- [EXERCISE]: No pictures in the copy. Write out the listing below exactly.

- [DATA EXTRACT]:
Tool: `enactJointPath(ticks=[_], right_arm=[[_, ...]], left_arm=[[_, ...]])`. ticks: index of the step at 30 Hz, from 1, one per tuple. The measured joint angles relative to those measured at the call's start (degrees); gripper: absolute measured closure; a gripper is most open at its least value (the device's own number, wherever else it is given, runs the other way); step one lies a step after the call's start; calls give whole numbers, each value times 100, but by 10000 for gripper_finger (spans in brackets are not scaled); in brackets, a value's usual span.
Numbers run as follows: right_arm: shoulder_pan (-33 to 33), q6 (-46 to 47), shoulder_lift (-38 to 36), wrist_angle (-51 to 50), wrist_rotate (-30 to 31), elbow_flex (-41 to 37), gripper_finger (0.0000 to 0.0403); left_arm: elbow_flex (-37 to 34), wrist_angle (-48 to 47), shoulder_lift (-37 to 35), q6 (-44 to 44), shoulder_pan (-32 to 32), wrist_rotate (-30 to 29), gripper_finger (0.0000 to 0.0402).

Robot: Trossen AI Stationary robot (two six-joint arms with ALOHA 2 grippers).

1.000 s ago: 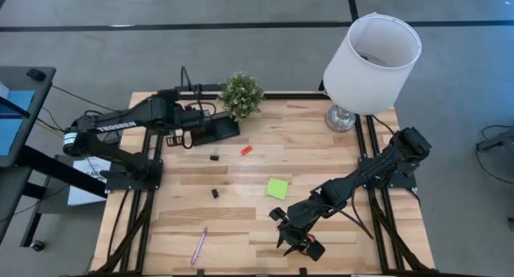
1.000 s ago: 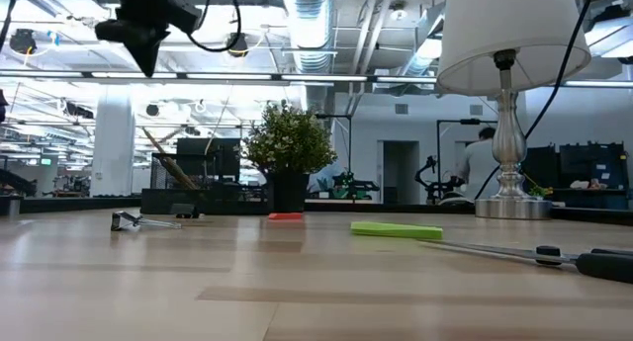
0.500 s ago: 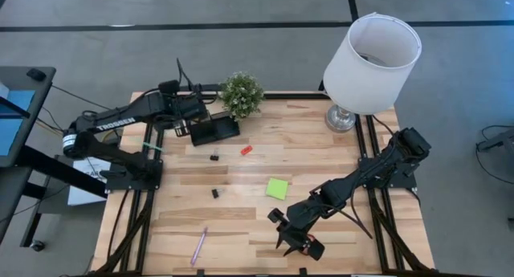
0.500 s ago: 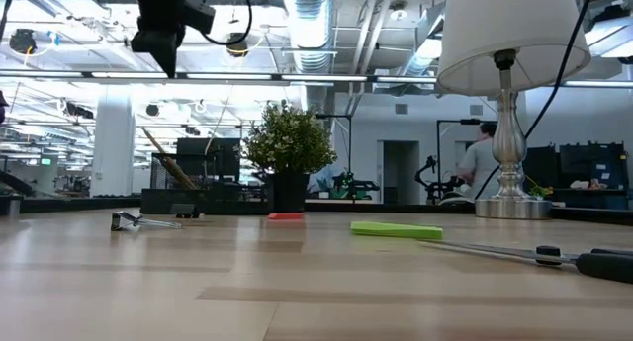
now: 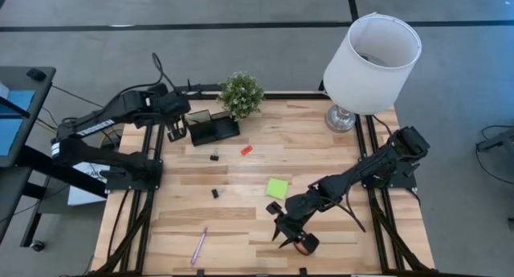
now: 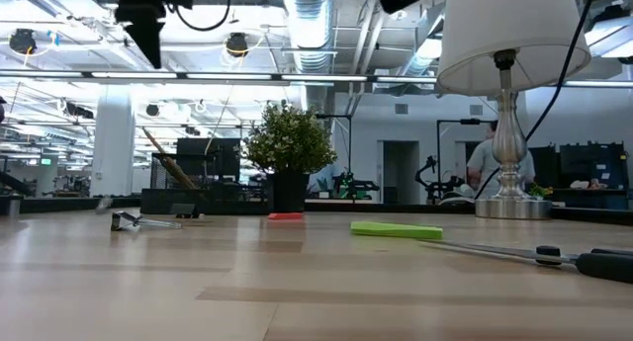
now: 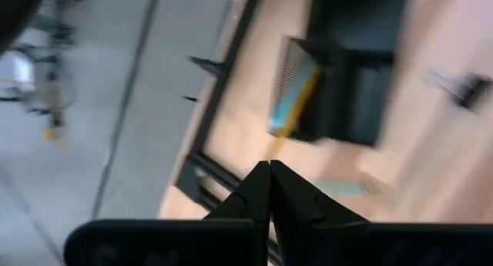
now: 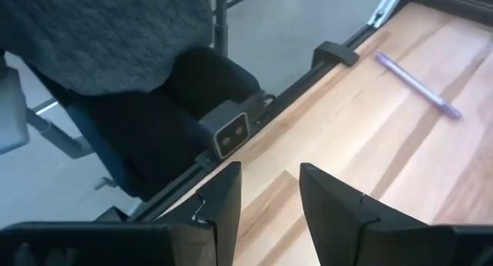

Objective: Pick and place office supplies into organizer
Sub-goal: Put the sky blue pencil into the black organizer

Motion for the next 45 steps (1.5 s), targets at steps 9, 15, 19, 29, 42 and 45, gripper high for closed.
enactJointPath(ticks=[9, 15, 19, 29, 42, 45], right_arm=[[-91, 1, 0, 176, 0, -25, 276], [-91, 1, 0, 207, -2, -25, 276], [-91, 1, 0, 188, -2, -25, 276], [-91, 106, 0, 139, -2, -25, 276], [-86, 200, 0, 118, -2, -25, 276], [-86, 200, 0, 118, -2, -25, 276]], left_arm=[[-502, -507, -28, -54, -1, 702, 391], [-1780, 535, -30, -204, -1, 621, 338], [-2584, 1387, -25, -1049, 17, 757, 306], [-3854, 2195, -25, -3716, 56, 818, 303], [-4516, 3802, -25, -4460, 56, 799, 303], [-4516, 3906, -25, -4647, 56, 796, 303]])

- [ANSWER TO THE EXERCISE]:
Tool: `enactJointPath(ticks=[_], right_arm=[[_, ...]], left_arm=[[_, ...]])`. ticks: index of the step at 30 Hz, from 1, one per tuple. The measured joint angles relative to those measured at the call's start (degrees); gripper: absolute measured closure; a gripper is most open at its least value (the device's own number, wherever else it is given, runs the other way); step one lies a step after the call's start; calls give whole numbers, each value times 100, but by 10000 for gripper_finger (spans in brackets are not scaled); in brackets, a value's usual span.
Numbers run as follows: right_arm: shoulder_pan (-33 to 33), q6 (-46 to 47), shoulder_lift (-38 to 36), wrist_angle (-51 to 50), wrist_rotate (-30 to 31), elbow_flex (-41 to 37), gripper_finger (0.0000 to 0.0403); left_arm: elbow_flex (-37 to 34), wrist_angle (-48 to 47), shoulder_lift (-37 to 35), q6 (-44 to 44), shoulder_pan (-32 to 32), wrist_rotate (-30 to 29), gripper_finger (0.0000 to 0.0402).

Robot: Trossen AI Stationary robot (two six-joint arms with ALOHA 2 grippers).

1.000 s ago: 
1.000 s ago: 
0.500 s ago: 
0.500 s ago: 
now: 
now: 
now: 
now: 

Objective: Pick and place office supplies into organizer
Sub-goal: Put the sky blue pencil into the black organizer

Motion for the next 45 steps (1.5 s), targets at steps 9, 15, 19, 29, 42 and 45, gripper high for closed.
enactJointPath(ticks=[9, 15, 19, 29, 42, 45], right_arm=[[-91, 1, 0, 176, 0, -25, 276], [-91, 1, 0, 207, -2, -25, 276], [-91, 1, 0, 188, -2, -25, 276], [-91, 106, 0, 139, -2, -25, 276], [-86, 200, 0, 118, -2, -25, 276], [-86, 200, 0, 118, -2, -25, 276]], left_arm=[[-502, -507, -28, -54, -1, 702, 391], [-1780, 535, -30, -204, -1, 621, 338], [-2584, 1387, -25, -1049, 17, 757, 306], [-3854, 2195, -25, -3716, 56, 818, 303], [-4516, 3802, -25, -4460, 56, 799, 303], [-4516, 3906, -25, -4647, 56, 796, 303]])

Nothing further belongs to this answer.